ASSIGNED TASK: Going down the listing below, print exactly each line from the one with "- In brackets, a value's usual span" up to and including the one with "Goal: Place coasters", and skip the rest.

SUPPLIED DATA:
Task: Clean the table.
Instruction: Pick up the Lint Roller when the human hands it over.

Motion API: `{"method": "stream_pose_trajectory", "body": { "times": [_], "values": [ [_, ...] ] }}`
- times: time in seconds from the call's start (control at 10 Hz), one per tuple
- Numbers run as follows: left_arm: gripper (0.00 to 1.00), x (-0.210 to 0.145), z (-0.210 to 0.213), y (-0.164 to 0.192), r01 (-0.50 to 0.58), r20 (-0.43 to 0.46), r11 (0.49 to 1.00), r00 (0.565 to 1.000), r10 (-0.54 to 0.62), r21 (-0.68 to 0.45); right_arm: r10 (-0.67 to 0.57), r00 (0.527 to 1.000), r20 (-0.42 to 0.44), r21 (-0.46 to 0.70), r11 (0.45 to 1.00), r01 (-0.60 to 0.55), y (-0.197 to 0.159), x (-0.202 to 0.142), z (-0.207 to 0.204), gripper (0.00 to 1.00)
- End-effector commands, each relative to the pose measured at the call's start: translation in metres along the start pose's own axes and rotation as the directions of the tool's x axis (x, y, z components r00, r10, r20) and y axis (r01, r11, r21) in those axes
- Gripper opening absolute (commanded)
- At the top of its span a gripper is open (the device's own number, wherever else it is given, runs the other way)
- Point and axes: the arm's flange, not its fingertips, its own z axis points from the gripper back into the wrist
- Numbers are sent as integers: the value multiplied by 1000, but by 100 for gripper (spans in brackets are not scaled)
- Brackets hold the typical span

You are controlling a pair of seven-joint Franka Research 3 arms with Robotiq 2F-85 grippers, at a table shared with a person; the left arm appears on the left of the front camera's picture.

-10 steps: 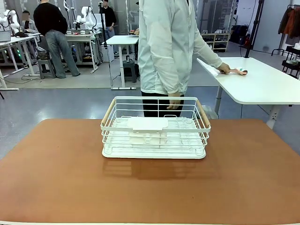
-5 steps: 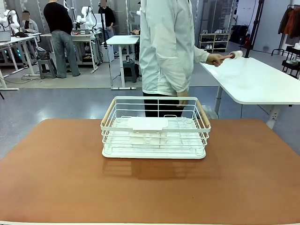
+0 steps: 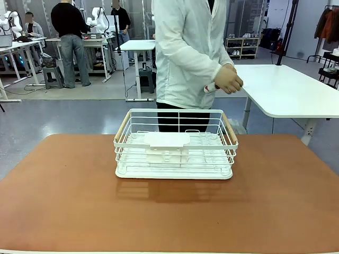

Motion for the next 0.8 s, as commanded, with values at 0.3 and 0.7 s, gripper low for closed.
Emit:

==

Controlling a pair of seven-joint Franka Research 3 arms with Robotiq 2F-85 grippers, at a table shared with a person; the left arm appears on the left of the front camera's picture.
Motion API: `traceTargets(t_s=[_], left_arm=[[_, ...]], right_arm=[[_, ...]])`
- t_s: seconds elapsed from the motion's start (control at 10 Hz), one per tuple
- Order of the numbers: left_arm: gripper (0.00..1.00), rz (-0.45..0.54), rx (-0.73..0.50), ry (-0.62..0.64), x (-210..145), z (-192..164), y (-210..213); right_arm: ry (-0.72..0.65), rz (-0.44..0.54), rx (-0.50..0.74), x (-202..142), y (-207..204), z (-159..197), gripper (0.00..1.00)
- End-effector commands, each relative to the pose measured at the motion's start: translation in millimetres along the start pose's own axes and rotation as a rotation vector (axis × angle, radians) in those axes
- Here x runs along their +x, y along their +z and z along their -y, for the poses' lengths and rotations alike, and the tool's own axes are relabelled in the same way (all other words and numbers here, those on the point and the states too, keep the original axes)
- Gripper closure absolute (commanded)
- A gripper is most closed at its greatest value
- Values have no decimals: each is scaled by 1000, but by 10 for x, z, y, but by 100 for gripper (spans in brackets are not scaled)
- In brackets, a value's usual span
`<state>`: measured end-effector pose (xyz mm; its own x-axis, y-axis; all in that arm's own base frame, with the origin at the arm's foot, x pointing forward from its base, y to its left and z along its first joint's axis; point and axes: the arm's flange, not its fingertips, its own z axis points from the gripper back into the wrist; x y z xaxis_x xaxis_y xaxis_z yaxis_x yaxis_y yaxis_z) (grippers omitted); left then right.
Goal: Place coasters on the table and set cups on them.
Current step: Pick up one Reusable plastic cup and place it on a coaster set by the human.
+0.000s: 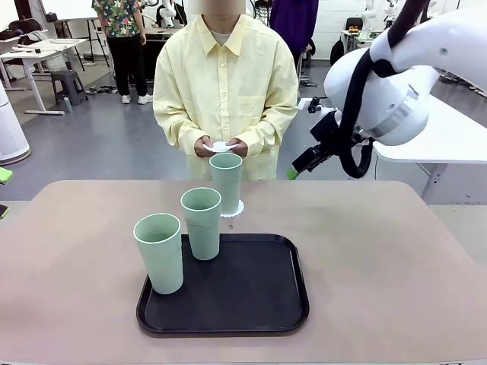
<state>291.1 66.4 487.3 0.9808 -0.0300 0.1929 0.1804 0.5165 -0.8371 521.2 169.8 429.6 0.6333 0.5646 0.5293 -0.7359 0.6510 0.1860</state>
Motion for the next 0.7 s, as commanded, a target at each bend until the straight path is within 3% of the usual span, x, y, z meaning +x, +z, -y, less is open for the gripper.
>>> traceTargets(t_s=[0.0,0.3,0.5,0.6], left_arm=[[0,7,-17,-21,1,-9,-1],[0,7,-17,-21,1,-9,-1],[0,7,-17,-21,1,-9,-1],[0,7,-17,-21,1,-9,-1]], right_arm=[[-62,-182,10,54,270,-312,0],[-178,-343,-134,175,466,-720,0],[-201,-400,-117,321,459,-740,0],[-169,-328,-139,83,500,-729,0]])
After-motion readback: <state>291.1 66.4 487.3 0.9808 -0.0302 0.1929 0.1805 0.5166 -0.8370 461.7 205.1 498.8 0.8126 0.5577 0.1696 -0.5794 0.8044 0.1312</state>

SOLVED PROBLEM:
- In brackets, a value's usual span
`<state>`: measured end-effector pose (xyz mm; its own x-axis, y-axis; all in that arm's own base frame, with the origin at the arm's foot, x pointing forward from its base, y to its left and z along its first joint's axis; point and axes: the arm's flange, not its fingertips, its own z axis points from the gripper back into the wrist; x y z xaxis_x xaxis_y xaxis_z yaxis_x yaxis_y yaxis_z) (grippers omitted); left then right.
Goal: Place coasters on the table and set cups on them.

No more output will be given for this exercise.